Racism is not xenophobia – fear, distrust, or disdain of people from other groups. Xenophobia is too common and too inchoate. Even people who share a background with other people may be seen as outside the social group within which trust is exchanged. The development of community, and the extension of community to larger and larger social structures (as in a whole country) makes xenophobia recede, but it never quite goes away. Probably Stone Age people, when they saw a person they didn’t know, first worried about possible stranger danger rather than seeing a potential friend.

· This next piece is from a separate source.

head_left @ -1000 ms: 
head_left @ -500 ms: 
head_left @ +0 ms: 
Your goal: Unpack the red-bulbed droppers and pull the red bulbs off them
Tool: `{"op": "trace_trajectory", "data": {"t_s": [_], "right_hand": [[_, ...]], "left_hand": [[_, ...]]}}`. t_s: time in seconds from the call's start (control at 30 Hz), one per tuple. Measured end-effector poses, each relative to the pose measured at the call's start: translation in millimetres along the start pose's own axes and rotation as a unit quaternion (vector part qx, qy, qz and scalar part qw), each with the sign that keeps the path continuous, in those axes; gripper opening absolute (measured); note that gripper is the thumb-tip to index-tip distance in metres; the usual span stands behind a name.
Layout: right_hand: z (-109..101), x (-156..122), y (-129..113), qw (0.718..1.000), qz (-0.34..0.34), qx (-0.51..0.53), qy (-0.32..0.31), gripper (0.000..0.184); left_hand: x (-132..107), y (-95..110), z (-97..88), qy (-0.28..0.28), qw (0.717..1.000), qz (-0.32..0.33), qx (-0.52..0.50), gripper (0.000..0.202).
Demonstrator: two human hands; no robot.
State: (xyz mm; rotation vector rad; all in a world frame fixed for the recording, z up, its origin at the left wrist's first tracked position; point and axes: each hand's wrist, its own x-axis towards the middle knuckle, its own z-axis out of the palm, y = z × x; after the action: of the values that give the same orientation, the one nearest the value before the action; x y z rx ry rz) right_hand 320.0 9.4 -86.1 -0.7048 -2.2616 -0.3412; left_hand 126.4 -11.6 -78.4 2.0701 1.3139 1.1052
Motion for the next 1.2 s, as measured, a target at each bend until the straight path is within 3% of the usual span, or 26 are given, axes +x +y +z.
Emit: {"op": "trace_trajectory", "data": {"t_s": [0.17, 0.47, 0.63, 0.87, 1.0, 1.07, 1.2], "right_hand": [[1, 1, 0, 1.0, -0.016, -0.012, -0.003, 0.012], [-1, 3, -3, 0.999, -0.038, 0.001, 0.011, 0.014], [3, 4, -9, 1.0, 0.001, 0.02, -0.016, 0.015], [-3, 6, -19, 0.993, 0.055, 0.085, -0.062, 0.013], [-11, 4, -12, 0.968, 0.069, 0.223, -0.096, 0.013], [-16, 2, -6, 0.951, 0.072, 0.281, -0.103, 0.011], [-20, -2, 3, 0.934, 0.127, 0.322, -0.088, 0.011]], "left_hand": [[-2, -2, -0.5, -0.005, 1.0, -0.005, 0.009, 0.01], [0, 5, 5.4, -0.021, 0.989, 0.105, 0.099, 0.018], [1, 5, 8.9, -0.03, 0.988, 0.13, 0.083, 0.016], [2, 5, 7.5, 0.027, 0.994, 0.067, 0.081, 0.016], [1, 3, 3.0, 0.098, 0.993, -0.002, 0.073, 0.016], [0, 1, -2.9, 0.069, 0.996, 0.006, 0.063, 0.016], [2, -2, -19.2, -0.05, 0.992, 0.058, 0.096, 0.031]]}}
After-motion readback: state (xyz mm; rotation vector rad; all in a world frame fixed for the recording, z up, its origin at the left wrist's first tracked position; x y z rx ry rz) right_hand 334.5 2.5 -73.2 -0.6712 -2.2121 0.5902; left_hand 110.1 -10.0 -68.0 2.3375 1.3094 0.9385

Racism is a system of thought that sees race as a critical, determining element in society. It attempts to explain how society operates by examining the races within the society, and it attempts to justify its beliefs about the relative merit of people from various races within the society. But what is a “race?” The first task for anyone attempting to explain and justify things by appealing to race is to construct the races. For race is not a scientific construct, but a social one.


Constructing the Races

The first step in constructing the races is name them and describe them. Descriptions of the various races perceived to be present in a society appeal to both appearance and behavior. “Oh, you know them. They have [certain facial characteristics, body build, skin color]. They smell funny. They lie. They’re lazy. They have loose sexual mores [examples]. They all help each other and shut other people out.” And so on. When I was a boy, I heard such things about various groups different from my own White Midwestern group. Imagine how shocked I was to hear an African friend (broadly, of Hutu ethnicity) describing another African group (Tutsis) in just those terms. Of course, one’s own group may be described in positive terms. Positive and negative beliefs about various groups are a form of valuing. They convey approval or disapproval. While racists are at pains to justify their beliefs, often by religious doctrine or pseudo-scientific hokum, these are value judgments.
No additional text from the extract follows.